TASK BRIEF
Produce the records again in full, exactly as shown below.

EXTRACTED MATERIAL
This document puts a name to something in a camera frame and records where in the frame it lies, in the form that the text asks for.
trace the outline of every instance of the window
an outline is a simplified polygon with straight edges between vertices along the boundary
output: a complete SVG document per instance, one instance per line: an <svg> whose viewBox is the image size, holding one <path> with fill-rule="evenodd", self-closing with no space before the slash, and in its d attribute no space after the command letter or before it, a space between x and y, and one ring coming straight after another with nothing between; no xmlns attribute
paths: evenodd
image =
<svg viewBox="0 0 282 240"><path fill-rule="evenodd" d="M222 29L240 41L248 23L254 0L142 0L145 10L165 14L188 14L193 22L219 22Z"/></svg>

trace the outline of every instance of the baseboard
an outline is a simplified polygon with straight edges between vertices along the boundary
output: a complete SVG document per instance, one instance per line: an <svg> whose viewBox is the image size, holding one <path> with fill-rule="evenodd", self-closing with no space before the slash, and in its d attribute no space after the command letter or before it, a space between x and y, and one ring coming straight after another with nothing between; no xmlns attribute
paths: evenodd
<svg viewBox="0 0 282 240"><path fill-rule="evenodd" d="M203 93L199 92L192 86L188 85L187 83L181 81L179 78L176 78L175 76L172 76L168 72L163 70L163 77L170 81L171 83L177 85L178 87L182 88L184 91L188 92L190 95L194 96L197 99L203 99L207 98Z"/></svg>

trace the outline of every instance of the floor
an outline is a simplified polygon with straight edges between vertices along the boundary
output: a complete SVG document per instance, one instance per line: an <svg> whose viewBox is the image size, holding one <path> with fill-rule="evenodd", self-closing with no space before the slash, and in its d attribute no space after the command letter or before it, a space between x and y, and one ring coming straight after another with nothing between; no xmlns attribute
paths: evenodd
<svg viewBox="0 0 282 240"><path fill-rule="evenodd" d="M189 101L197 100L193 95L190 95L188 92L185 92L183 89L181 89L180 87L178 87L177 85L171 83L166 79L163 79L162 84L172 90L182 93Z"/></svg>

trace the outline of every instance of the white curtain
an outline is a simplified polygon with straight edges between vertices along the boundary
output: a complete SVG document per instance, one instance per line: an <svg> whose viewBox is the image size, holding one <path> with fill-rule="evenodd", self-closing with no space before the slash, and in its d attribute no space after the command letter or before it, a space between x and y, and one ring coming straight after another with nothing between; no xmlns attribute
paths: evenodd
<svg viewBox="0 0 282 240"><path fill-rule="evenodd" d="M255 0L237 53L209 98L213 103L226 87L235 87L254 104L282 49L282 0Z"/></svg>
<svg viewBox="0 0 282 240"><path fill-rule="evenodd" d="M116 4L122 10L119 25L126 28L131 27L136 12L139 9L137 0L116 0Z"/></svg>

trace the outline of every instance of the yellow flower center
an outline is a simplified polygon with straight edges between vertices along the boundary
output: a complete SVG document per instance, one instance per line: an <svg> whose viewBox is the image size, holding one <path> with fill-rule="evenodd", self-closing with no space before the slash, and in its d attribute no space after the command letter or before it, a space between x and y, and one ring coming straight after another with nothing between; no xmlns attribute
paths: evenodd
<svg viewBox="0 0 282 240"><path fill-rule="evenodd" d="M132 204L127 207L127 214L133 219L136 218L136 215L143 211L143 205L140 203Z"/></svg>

EXERCISE SOLUTION
This document puts a name to something in a camera frame and records where in the frame it lies, in the form that the text asks for.
trace the outline of every instance of the window
an outline is a simplified polygon with straight edges between vertices along the boundary
output: a complete SVG document per instance, one instance per line: an <svg> whose viewBox is the image size, holding one <path> with fill-rule="evenodd", self-closing with no space before the slash, and in its d attribute no space after the command letter or before it, a space between x and y, and one ring coming straight after another with nothing between; no xmlns attribute
paths: evenodd
image =
<svg viewBox="0 0 282 240"><path fill-rule="evenodd" d="M222 29L240 41L248 23L254 0L142 0L145 10L165 14L188 14L193 22L219 22Z"/></svg>

trace the outline of every instance of the baseboard
an outline is a simplified polygon with straight edges between vertices along the boundary
output: a complete SVG document per instance, one instance per line: an <svg> whose viewBox is the image size, holding one <path> with fill-rule="evenodd", self-closing with no space before the slash, and in its d attribute no space after the command letter or before it, a space between x and y, and one ring coming straight after another with nothing between; no xmlns attribute
paths: evenodd
<svg viewBox="0 0 282 240"><path fill-rule="evenodd" d="M203 93L199 92L192 86L188 85L187 83L181 81L179 78L176 78L175 76L172 76L168 72L163 70L163 77L170 81L171 83L177 85L178 87L182 88L184 91L188 92L190 95L194 96L197 99L203 99L207 98Z"/></svg>

trace the outline of every instance of the floor
an outline is a simplified polygon with straight edges between vertices along the boundary
output: a complete SVG document per instance, one instance per line: an <svg> whose viewBox is the image size, holding one <path> with fill-rule="evenodd", self-closing with no space before the slash, and in its d attribute no space after the command letter or before it, a space between x and y, and one ring coming straight after another with nothing between; no xmlns attribute
paths: evenodd
<svg viewBox="0 0 282 240"><path fill-rule="evenodd" d="M189 101L197 100L193 95L190 95L188 92L185 92L183 89L181 89L180 87L178 87L177 85L171 83L166 79L163 79L162 84L172 90L182 93Z"/></svg>

trace the outline of every instance of the white curtain
an outline is a simplified polygon with straight edges between vertices along the boundary
output: a complete SVG document per instance, one instance per line: an <svg> whose viewBox is the image size, holding one <path> with fill-rule="evenodd", self-closing with no space before the slash, and in its d attribute no space after the command letter or before it, a space between x and y, and one ring coming straight after another with nothing between; no xmlns attribute
paths: evenodd
<svg viewBox="0 0 282 240"><path fill-rule="evenodd" d="M255 0L237 53L209 98L213 103L226 87L235 87L254 104L282 49L282 0Z"/></svg>
<svg viewBox="0 0 282 240"><path fill-rule="evenodd" d="M116 4L122 10L119 25L126 28L131 27L136 12L139 9L137 0L116 0Z"/></svg>

trace the outline of every instance of the yellow flower center
an outline is a simplified polygon with straight edges between vertices along the boundary
output: a complete SVG document per instance, one instance per line: an <svg> whose viewBox is the image size, holding one <path> with fill-rule="evenodd", self-closing with no space before the slash, and in its d attribute no space after the command letter or before it, a space between x and y, and one ring coming straight after another with nothing between; no xmlns attribute
paths: evenodd
<svg viewBox="0 0 282 240"><path fill-rule="evenodd" d="M132 204L127 207L127 214L133 219L136 218L136 215L143 211L143 205L140 203Z"/></svg>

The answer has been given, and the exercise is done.